Military forces are not subject to the import law as they're not considered residents. There is no exception for diplomats - they have to register their cars (although free of import charges). As far as Switzerland is concerned the only exemption is from having to change their driving license to a Swiss one.

I was, of course, referring to the United Kingdom with respect to Visiting Forces. AFAIK the only resident foreign forces in Switzerland are military attachés with diplomatic accreditation. As it happens I once drove a car to Switzerland licensed to a US Forces civilian in Germany. Probably unlawfully; I was acting as executor of his estate, but never mind. I have since learned that when a vehicle owner dies his or her car insurance policy becomes void. And since US Forces plates aren't EU plates, there is no relevant "Motor Insurers' Bureau" that I know of, although perhaps the German bureau accepts liability. (Under EU law, driving in one country with the plates of another EU country makes the Insurers' Bureau of the country the plates are purported to come from -- even if those plates are stolen or forged -- liable to pay claims. (They can thereafter sue you for the loss if you have any assets to sue for.) That's the law, and it lies behind the elimination of the requirement of carrying a green card within Western Europe. But in my experience -- I've had a lot of it -- don't try to claim £100 from his country's Bureau when a Polish driver's car smashes your taillight. Even if you have all his licence and registration and insurance info.)

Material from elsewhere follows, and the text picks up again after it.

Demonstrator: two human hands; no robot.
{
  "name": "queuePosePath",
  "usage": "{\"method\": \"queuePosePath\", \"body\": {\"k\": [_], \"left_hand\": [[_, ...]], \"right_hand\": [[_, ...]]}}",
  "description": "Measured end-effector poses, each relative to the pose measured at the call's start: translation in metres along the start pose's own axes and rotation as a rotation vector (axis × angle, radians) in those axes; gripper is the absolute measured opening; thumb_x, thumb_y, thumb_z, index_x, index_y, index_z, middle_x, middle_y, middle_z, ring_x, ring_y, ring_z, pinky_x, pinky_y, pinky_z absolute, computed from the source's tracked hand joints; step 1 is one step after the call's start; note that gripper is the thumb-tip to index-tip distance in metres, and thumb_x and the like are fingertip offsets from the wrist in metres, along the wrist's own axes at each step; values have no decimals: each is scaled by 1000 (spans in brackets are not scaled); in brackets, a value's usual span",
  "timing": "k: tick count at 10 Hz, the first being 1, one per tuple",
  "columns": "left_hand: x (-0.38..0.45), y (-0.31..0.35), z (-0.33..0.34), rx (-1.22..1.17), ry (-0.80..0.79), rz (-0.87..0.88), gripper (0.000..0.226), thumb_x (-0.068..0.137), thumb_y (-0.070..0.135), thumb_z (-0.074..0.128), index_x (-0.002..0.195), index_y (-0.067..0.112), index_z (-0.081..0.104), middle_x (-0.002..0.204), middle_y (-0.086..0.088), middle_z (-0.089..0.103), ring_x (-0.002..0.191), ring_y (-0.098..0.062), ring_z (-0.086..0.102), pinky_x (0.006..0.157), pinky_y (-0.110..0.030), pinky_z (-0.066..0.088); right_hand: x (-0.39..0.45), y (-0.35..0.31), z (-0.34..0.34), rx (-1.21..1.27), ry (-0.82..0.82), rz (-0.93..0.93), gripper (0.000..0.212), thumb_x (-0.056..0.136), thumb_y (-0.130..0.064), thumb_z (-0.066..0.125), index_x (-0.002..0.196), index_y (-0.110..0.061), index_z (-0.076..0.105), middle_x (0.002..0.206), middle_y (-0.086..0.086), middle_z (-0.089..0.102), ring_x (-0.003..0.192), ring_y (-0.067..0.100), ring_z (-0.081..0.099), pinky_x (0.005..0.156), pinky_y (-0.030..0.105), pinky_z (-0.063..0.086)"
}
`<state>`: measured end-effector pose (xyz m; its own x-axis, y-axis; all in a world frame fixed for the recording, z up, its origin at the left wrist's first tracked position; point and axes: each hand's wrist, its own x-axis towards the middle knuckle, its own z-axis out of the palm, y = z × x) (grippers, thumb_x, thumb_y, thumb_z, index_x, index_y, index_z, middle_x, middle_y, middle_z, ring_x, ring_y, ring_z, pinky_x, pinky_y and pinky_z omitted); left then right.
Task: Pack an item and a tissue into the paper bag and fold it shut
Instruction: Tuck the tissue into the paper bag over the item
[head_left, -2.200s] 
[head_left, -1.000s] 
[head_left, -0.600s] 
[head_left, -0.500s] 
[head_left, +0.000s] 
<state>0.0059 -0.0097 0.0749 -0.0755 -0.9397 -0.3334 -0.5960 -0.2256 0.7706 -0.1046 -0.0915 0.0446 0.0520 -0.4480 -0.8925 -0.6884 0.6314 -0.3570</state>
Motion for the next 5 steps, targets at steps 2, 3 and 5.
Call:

I was accredited as a diplomat successively in both the UK and in Switzerland decades ago. And in both places drove with "unregistered" vehicles when it suited me. As, in fact, did a deputy chief of mission in London who did not wish to drive a car with a licence plate identifying him continued to drive with the plates he'd had before the new system came into force. (This was about the time that the FCO began issuing licence plates to diplomats in the format 100 D 123, or 100 X 123 for nondiplomatic staff.) There would be a problem today: both in getting a Council parking permit and in avoiding the roving enforcement teams that clamp untaxed vehicles. But that was then. Unlike Switzerland, the UK does not ask foreign diplomats to modify their vehicle in any way. (There would, for some, be a problem of insurance; but my insurance company didn't (and wouldn't even today) care. But they are special.)

Switzerland (and France for that matter, I worked there too) do not require diplomats to have any driving licence other than their home country one. The UK on the other hand issues (or did when I had one) the old-style red booklet from the LVLO, with the operative page marked "DIPLOMATIC" and valid 3 years only. The Swiss cantons and France issue real licences valid forever to foreign diplomats if they ask for it. I don't remember why I didn't licence my right-hand-drive car in Switzerland (I worked at a UN mission) but it may have been that modifications were needed. Nobody cared. I didn't get a Swiss driving licence either; more's the pity as then I would now have 5.

Hire cars are not concerned - you're not the owner of the car, are you? There is no "third jurisdiction license" issue - your license will be valid in whatever country you use it in as long as you're a transient.

The issue on hire cars comes up from time to time, remembering that one has only a rental document and no registration (carte grise) or insurance document. To be distinguished from leased cars. Apparently other than the motorway tax the issue is not raised in Switzerland, or in Europe, or among US states and Canadian provinces, except for common carrier vehicles subject to rules on road tax and fuel duty. But the "third state rule" is something I saw around Usenet and listserv forums for years and years. It sounds plausible but is wrong. Like any urban legend.

So at least these two "exceptions" aren't really "exceptions"

As you like. I not only differ but think my comments might have been interesting to some. "Interesting sidelights". Your delete button is there if you are bored. Anyway by now I've forgotten the original point.

For what it is worth, I still have four (count 'em, four) facially valid driving licences from different countries. I keep them up for old time's sake, even though the Quebec one costs me C$90 a year. And when I reached age 70 I had to take tests in Britain and I was third-time lucky. That gave me the fourth one. (The last time I'd taken a road test was more than 50 years earlier.) Fortunately I have never been stopped by a traffic cop so I've never had to choose which licence to offer except when hiring a car.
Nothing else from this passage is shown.